Quem é Pierre? A questão poderia preencher todo o filme, mas ela se torna secundária, quando se descobre que a mãe de Pierre não é bem sua mãe: ele foi roubado na maternidade.
Desde então, seu mundo vira de cabeça para baixo. "Eu é um outro" seria uma justa expressão do seu sentimento. Mas pode-se observar sua identidade a partir da noção de família: o que ela é? O que são os "laços de sangue"?
Desde então Anna Muylaert esquece o que talvez seja a personagem mais interessante do filme: a mãe que o cria, a mulher que o roubou na maternidade, a "monstra", como escreve alguém.

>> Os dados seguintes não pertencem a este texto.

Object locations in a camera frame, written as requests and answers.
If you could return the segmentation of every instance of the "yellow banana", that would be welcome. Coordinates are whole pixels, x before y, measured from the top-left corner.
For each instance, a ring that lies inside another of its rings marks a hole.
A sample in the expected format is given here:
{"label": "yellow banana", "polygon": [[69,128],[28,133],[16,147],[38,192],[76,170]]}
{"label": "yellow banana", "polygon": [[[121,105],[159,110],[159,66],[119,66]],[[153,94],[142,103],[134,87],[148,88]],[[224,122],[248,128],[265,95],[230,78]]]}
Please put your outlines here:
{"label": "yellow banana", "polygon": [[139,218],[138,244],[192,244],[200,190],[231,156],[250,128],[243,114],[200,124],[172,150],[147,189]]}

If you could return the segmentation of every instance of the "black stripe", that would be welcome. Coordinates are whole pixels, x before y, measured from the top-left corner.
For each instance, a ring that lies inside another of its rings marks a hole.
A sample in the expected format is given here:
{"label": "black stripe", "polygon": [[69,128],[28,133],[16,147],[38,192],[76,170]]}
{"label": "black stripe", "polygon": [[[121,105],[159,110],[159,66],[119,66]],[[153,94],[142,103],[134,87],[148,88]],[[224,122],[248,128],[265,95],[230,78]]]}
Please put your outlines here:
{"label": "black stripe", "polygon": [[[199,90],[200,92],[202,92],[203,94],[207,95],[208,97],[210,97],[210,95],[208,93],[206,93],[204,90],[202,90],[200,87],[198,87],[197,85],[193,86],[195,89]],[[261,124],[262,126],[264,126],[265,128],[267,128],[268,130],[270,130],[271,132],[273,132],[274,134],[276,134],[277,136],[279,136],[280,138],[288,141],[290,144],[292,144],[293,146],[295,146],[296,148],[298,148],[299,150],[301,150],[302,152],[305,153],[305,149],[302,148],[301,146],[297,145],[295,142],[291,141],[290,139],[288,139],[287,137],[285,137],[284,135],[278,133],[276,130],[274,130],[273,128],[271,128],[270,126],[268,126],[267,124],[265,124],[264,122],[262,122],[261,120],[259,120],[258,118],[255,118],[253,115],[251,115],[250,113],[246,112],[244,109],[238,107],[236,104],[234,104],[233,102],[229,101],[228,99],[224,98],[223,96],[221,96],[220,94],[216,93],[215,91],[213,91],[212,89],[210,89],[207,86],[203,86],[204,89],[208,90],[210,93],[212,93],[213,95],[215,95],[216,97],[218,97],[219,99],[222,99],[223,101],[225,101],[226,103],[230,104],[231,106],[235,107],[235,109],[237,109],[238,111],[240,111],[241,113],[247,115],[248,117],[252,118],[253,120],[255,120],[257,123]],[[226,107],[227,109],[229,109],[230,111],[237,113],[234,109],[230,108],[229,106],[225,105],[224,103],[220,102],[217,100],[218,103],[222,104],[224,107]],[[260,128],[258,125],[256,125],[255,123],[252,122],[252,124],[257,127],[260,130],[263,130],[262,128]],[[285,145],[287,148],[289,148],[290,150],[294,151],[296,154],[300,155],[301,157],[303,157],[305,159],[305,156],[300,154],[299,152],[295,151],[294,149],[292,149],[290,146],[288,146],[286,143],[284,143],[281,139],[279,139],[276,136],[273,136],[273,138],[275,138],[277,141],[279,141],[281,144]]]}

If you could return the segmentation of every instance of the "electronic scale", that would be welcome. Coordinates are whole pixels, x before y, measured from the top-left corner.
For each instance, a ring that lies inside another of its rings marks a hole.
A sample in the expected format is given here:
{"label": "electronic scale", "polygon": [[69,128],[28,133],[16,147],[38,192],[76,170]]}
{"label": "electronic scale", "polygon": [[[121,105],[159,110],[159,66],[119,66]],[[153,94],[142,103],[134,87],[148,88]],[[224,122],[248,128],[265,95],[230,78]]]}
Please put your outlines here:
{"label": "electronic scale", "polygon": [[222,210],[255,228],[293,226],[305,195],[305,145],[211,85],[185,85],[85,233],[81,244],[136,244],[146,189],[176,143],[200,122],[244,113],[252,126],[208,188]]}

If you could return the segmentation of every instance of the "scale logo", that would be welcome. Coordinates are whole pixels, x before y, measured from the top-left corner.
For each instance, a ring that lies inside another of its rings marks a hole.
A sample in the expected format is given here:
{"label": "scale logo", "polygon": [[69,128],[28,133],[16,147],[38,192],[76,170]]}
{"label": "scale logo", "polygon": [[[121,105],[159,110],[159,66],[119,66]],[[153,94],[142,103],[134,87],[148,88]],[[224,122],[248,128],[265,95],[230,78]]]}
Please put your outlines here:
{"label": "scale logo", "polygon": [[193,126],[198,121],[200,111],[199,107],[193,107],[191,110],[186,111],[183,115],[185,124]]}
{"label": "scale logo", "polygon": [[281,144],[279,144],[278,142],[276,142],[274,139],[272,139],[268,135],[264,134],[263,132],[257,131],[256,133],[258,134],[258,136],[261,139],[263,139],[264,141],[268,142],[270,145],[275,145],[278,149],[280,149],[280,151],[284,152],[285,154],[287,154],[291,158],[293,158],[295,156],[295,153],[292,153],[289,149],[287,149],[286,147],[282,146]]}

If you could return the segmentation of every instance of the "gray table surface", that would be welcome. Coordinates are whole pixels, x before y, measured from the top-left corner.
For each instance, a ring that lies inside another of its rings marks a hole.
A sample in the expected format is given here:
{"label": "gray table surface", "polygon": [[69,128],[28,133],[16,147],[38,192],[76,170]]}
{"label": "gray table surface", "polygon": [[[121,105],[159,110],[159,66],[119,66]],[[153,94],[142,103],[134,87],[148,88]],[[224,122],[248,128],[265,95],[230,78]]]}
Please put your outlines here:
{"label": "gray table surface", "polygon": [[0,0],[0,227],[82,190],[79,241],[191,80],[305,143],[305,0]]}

Pierre passa a outra família, na qual não se reconhece. Seu nome não é mais Pierre, e sim Felipe. Todos o tratam como se tivesse crescido ali, como se o pertencimento "de sangue" pudesse ser mais forte do que a fato de ter crescido acreditando-se outra pessoa.
O drama identitário acompanha os inúmeros constrangimentos que Felipe impõe à família que rejeita. Segue-se o esforço, ora afetivo (dar a ele tudo que quer, conceder-lhe tudo etc.), ora autoritário (fechar o portão do condomínio para que não saia) de adequá-lo ao novo mundo.
Pergunta-se: será mesmo esse um bom desenvolvimento do tema escolhido? Pessoalmente, admito não ter entendido aonde Muylaert pretendeu chegar ao abandonar os princípios que até aqui fizeram o melhor de seu cinema, onde mais se diz quando nada se diz, num mundo de silêncios eloquentes, e substitui-los por um desenvolvimento psicológico um tanto frouxo.
No mais, é preciso não esquecer que nessa questão, a da troca de crianças, Caetano Gotardo já realizou um episódio admirável, em que o estranhamento dessa situação resolve-se de maneira tão sintética quanto eficaz (em "O que Se Move").
Não que o talento de Muylaert tenha desaparecido. Ele parece apenas apagado sob um desenvolvimento convencional. Tanto que de tempos em tempos ressurge e produz os melhores momentos do filme. Como a bela cena em que o irmão (da nova família) aproxima lentamente a cabeça do ombro de Felipe. Sente-se ali, desenhadas numa só imagem, a solidão e o impasse dessas vidas, algo que, na maior parte do tempo, parece escapar ao filme.